* **Assigned task**: Locate the line that contains "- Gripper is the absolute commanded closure" in the entries below, then repeat it and every following line through the line that contains "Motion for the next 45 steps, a", exactly, and no others.

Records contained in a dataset
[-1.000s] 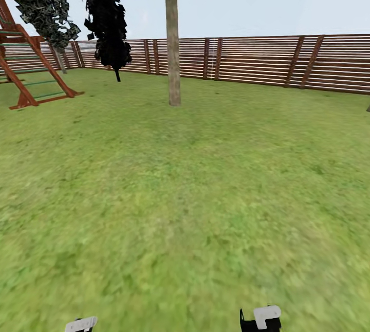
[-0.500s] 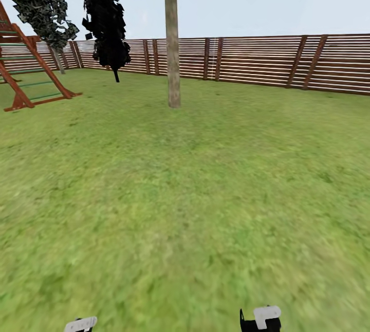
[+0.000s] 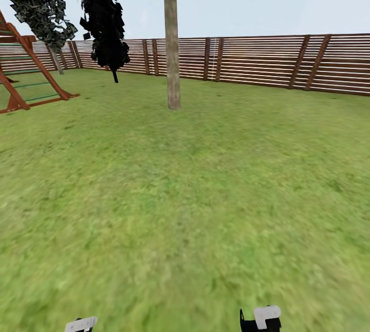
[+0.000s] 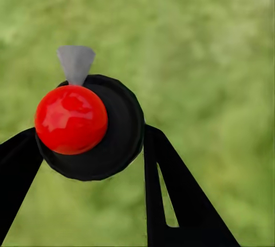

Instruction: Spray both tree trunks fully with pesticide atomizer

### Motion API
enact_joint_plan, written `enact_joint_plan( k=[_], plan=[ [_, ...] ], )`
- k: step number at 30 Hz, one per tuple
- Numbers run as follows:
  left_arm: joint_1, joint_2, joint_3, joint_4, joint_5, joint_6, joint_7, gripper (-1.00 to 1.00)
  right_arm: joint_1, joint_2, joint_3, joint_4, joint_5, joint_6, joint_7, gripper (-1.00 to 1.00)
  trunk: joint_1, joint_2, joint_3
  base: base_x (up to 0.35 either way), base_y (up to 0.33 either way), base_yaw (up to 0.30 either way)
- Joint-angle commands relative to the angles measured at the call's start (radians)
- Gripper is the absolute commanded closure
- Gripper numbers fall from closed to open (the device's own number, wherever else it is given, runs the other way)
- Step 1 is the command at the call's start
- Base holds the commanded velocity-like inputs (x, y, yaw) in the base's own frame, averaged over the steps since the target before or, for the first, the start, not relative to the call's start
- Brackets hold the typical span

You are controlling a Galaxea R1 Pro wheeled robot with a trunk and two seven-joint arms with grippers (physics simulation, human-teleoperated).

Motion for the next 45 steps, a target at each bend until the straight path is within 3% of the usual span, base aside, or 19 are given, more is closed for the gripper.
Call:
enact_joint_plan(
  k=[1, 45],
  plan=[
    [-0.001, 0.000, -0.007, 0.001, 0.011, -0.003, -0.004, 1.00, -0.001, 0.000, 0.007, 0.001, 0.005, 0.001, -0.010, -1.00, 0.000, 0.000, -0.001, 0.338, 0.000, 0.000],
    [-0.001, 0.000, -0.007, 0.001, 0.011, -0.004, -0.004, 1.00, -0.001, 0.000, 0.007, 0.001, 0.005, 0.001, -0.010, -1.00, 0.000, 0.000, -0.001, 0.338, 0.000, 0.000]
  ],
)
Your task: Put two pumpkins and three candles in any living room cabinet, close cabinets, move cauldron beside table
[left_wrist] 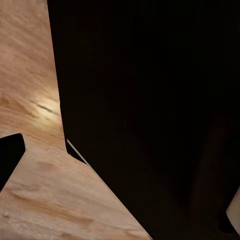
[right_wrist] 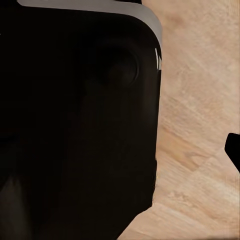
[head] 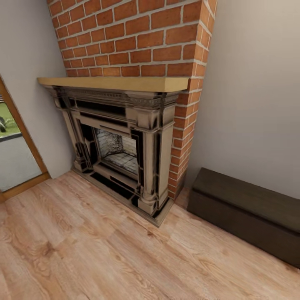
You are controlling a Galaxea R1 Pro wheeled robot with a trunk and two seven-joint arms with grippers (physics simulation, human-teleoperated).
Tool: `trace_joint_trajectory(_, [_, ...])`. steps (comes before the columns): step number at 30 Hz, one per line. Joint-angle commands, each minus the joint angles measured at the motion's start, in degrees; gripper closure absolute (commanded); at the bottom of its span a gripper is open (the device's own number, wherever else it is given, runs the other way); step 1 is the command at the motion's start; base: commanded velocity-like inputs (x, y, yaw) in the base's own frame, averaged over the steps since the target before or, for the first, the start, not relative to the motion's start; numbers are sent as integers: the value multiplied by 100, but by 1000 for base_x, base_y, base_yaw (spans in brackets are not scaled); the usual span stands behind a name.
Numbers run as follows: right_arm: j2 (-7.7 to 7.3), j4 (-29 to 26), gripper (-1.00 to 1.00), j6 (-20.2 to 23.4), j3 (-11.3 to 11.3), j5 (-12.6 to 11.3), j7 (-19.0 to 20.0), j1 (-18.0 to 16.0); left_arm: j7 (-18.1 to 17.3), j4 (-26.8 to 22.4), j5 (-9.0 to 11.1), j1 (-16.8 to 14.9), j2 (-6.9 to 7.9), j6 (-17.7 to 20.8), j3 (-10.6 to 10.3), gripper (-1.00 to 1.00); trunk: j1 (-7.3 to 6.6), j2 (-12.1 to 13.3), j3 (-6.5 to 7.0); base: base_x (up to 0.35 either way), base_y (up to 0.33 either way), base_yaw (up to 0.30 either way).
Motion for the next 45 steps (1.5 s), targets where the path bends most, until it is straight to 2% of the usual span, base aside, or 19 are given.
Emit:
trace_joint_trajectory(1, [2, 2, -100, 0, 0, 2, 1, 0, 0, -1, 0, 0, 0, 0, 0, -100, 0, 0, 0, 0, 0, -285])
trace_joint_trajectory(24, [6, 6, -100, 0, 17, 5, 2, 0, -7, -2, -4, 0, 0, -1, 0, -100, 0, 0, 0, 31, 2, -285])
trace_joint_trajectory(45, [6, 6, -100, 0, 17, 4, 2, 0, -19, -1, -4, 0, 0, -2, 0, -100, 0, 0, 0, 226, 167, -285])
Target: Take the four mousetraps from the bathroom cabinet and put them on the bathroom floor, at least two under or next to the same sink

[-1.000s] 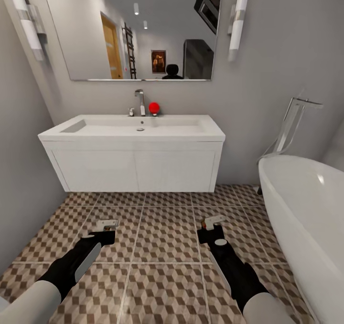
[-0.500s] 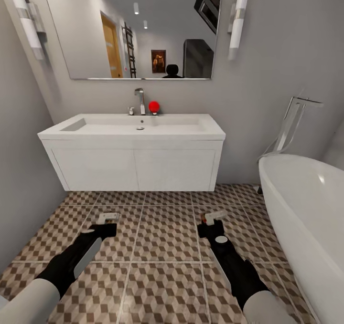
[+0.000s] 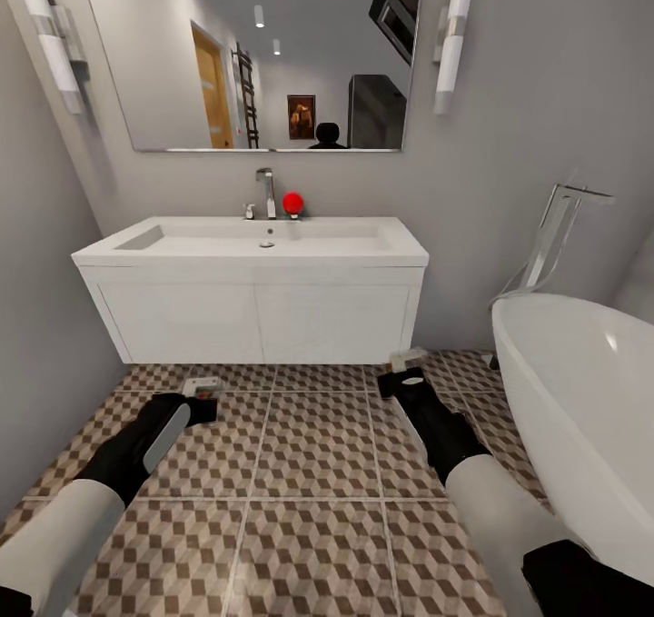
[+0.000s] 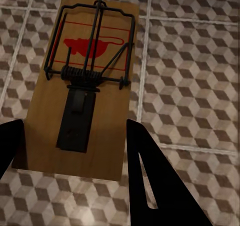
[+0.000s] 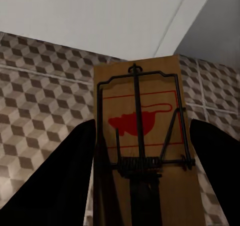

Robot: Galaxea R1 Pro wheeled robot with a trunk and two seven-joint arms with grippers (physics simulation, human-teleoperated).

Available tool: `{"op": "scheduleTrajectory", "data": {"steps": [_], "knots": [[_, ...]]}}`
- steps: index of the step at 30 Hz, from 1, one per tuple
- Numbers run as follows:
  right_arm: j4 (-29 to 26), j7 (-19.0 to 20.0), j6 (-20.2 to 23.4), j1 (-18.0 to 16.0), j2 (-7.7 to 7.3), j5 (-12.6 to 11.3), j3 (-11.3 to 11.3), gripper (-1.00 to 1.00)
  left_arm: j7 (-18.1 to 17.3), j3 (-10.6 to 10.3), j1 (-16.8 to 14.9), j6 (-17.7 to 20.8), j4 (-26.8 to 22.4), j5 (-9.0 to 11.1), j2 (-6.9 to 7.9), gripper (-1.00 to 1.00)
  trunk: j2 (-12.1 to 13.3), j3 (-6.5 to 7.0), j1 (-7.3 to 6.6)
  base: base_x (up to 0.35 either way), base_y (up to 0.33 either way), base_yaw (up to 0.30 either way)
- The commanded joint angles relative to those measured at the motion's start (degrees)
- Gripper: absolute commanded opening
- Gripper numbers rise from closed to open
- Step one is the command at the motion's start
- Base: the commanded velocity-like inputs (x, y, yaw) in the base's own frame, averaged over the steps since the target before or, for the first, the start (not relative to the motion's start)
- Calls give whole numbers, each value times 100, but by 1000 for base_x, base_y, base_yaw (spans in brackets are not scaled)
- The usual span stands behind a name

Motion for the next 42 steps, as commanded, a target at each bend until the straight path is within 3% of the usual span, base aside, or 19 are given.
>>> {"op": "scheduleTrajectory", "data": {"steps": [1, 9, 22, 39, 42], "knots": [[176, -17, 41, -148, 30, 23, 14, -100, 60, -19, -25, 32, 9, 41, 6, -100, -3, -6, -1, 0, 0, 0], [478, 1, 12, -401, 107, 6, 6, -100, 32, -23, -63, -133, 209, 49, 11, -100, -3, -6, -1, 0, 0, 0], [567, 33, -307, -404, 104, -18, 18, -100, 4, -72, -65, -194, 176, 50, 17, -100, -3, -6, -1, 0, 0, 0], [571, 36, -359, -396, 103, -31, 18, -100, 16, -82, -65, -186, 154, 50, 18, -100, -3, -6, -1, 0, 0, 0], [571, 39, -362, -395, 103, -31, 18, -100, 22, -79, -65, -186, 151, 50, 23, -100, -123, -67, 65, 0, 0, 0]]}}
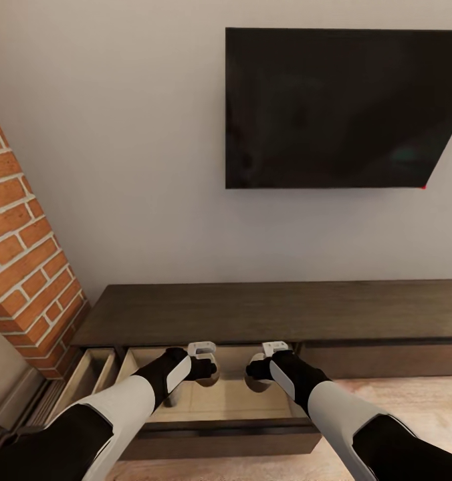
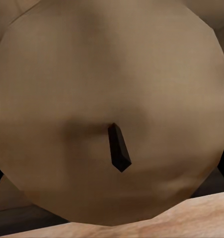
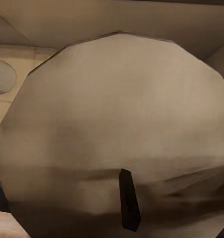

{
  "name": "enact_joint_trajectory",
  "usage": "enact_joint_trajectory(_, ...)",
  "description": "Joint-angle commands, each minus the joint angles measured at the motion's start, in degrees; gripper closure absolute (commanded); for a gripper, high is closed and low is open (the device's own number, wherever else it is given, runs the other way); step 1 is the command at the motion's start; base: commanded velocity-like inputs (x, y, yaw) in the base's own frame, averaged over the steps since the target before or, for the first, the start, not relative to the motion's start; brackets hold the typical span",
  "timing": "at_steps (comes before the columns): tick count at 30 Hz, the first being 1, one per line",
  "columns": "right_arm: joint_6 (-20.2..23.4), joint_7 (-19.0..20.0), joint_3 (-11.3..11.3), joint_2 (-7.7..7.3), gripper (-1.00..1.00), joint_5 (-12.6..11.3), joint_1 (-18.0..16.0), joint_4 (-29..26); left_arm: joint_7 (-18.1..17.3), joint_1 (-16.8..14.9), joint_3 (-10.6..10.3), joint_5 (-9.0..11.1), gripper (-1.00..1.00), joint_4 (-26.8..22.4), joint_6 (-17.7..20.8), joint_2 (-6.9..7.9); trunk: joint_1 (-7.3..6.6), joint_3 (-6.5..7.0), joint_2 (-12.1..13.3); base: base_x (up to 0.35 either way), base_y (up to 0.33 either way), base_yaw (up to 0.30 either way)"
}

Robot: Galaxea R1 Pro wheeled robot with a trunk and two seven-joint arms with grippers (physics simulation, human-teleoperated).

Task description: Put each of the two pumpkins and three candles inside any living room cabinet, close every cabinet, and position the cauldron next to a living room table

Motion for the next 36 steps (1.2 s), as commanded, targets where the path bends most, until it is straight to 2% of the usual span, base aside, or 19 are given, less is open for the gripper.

* **Exercise response**:
- Gripper is the absolute commanded closure
- Gripper numbers fall from closed to open (the device's own number, wherever else it is given, runs the other way)
- Step 1 is the command at the call's start
- Base holds the commanded velocity-like inputs (x, y, yaw) in the base's own frame, averaged over the steps since the target before or, for the first, the start, not relative to the call's start
- Brackets hold the typical span

You are controlling a Galaxea R1 Pro wheeled robot with a trunk and two seven-joint arms with grippers (physics simulation, human-teleoperated).

Motion for the next 45 steps, a target at each bend until the straight path is within 3% of the usual span, base aside, or 19 are given, more is closed for the gripper.

The submitted answer is complete.